I love it when some punk prosecutor tells a jury the kid didn’t have to
kill
his father. The father who’d been sodomizing him since he was six. Why didn’t the kid just, like, assault him, or something? I’ll tell you why. Because we all know. We know what happens if we
don’t
kill them. As soon as they recover, they’ll make us pray we had.

When babies are born to beasts, when the government pats the beasts on the head and lets them keep feeding, when the kids know they’ll never get away because their baby brother or sister will be next … Oh, there’s a lot of things kids can do. To
themselves
. That’s okay. But if they ever dare to do it to the beasts, they’re penitentiary-bound.

I
was there for patterns. So I could see the truth. And maybe the whole process was getting to me. I was starting to see a pattern myself. People hurt their kids. And the government doesn’t do anything to protect the kids. Soon, one of the kids figures it out—he can’t go through life without backup, and he’s not getting it from where other kids do. Next thing, he’s in some juvenile institution. Learning to be everything they said he was when they put him in there.

Meanwhile, there’s all these people who would give
anything
to have a kid of their own. And they can’t get one. If the government just
moved
on humans who hurt their kids, took them away, handed them over to people who wanted to be real parents, they could shut down a lot of the prisons.

But that would put too many people out of work.

I stopped it right there. Drove it out of my mind. Concentrated, focusing
down
to tiny points until I was … somewhere else.

And a lot of the names Lune wanted from me were right in there, too. Waiting for me.

I
asked Lune if Gem and I could go outside one morning. “Go with Levi,” is all he said.

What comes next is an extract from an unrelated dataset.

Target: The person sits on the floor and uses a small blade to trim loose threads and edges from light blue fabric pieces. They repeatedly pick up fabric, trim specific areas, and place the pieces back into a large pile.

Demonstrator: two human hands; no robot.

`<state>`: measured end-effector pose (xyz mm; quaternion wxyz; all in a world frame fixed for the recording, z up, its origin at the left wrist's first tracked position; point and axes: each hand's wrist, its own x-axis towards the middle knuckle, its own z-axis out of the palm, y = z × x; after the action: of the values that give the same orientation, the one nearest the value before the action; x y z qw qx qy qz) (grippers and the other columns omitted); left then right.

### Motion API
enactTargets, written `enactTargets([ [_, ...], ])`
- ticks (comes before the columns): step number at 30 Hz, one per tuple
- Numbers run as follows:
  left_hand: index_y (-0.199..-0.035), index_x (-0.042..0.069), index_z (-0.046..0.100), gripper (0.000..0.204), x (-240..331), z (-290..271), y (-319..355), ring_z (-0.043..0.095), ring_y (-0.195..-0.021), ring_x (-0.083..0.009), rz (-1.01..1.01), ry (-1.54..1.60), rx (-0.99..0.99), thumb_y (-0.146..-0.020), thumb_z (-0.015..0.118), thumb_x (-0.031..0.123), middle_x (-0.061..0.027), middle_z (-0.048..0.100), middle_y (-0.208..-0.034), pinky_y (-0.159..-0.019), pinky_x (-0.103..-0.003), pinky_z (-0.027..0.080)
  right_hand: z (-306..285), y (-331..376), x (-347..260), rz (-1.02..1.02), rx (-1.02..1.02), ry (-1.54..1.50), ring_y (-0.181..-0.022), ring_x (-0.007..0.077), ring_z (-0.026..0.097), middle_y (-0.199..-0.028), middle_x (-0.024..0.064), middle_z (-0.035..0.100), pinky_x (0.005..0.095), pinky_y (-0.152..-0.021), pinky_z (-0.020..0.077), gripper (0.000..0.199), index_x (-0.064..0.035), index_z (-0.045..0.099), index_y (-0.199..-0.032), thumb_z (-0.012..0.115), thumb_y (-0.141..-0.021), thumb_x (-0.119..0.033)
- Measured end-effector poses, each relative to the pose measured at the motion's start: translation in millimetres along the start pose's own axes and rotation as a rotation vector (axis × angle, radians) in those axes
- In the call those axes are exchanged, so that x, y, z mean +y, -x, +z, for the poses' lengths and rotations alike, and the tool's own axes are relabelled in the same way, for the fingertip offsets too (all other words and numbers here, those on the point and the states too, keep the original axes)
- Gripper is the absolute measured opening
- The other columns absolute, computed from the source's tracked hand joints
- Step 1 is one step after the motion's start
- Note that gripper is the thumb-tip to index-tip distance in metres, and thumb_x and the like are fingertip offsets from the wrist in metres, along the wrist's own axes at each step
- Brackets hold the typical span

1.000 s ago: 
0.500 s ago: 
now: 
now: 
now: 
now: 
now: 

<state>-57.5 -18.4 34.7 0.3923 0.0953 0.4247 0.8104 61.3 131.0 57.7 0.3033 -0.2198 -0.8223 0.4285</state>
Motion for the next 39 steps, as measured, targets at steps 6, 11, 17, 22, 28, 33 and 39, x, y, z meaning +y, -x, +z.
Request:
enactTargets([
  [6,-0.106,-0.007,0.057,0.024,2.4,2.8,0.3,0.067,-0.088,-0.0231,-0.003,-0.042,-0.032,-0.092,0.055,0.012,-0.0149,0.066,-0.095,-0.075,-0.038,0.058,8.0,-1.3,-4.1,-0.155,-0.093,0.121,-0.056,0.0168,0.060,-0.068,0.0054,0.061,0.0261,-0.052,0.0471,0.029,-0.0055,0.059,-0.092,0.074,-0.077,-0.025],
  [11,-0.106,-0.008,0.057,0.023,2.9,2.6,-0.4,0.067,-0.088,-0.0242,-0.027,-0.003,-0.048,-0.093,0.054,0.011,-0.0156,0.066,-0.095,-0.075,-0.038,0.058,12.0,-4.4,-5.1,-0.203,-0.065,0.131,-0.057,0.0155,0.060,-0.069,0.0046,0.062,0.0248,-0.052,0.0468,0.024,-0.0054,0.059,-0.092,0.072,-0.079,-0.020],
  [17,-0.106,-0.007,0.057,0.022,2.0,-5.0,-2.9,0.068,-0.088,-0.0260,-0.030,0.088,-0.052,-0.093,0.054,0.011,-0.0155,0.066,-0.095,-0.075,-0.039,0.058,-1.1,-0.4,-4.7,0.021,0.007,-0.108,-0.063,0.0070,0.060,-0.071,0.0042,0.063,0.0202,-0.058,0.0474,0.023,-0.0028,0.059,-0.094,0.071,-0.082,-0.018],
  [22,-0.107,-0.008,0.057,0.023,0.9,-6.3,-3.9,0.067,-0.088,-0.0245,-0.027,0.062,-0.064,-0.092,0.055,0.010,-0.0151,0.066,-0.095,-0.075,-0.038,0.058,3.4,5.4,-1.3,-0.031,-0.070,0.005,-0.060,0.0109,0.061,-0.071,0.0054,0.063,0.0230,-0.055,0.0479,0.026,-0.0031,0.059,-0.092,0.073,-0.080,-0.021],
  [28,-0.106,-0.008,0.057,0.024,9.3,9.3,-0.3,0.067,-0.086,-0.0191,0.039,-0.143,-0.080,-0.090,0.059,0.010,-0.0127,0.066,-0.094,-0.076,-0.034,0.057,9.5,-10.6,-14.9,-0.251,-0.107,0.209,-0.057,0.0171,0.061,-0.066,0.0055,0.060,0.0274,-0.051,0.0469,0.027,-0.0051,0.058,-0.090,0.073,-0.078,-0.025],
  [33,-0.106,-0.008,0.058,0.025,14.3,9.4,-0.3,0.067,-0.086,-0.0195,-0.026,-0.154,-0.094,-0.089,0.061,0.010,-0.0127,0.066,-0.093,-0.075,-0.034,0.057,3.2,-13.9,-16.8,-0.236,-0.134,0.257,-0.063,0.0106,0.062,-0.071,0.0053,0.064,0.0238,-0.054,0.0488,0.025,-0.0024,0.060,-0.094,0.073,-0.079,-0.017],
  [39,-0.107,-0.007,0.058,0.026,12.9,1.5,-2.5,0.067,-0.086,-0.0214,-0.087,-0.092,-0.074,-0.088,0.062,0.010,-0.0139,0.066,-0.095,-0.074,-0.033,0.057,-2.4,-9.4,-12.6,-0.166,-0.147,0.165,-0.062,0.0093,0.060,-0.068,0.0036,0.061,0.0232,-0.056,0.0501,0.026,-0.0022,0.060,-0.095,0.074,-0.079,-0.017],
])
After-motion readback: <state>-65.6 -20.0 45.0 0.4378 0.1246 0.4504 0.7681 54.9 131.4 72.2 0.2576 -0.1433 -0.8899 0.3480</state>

The Indian took us out through a different door from the one he’d used that first time. We were on a jagged expanse of rock that seemed to go on forever, but I could see trees in the distance. The air was thin—and so pure it was almost sweet inside my lungs.

“How long have you been with—?” Gem started to ask the Indian, before a look from me cut her off.

“Lune is a sensei, not a guru,” he answered, guessing where she was going. “The answers to every question a man can have are in what most of the world believes to be a series of random, unconnected events. To see the pattern in the randomness is to unlock the mystery … whatever the mystery is.

“Lune knows how to do that. Better than anyone who has come before him. If he wanted to lead a cult, he could. If he wanted to make a billion dollars, he could do that, too. But he is a seeker, just as we are. The greedy ones—the ones who learn of Lune’s work and want to profit from it—they never get past our screens.”

“Do people find their answers here?” I asked him.

“Some do.”

“And when they do—?”

“Ah. I understand. Yes, some leave then. But some return.”

“Why would they do that?”

“Because a person of honor must honor his debts.”

I didn’t ask him if he was talking about himself.

“Do you know why Lune is helping Burke?” Gem said.

“Yes. Lune said they were brothers when they were very small. And that Burke was the first person who understood his gift. And his need.”

“So you know he’s—?”

“Searching for his real parents? Yes,” the Indian said, his face flat, but pain for his soul-wounded sensei clear in his eyes.

I
kept working on my list. Gem wanted to help, but I told her I just didn’t see how she could.

“Tell me your life,” she said. “I will listen. Maybe I will hear something of value to you.”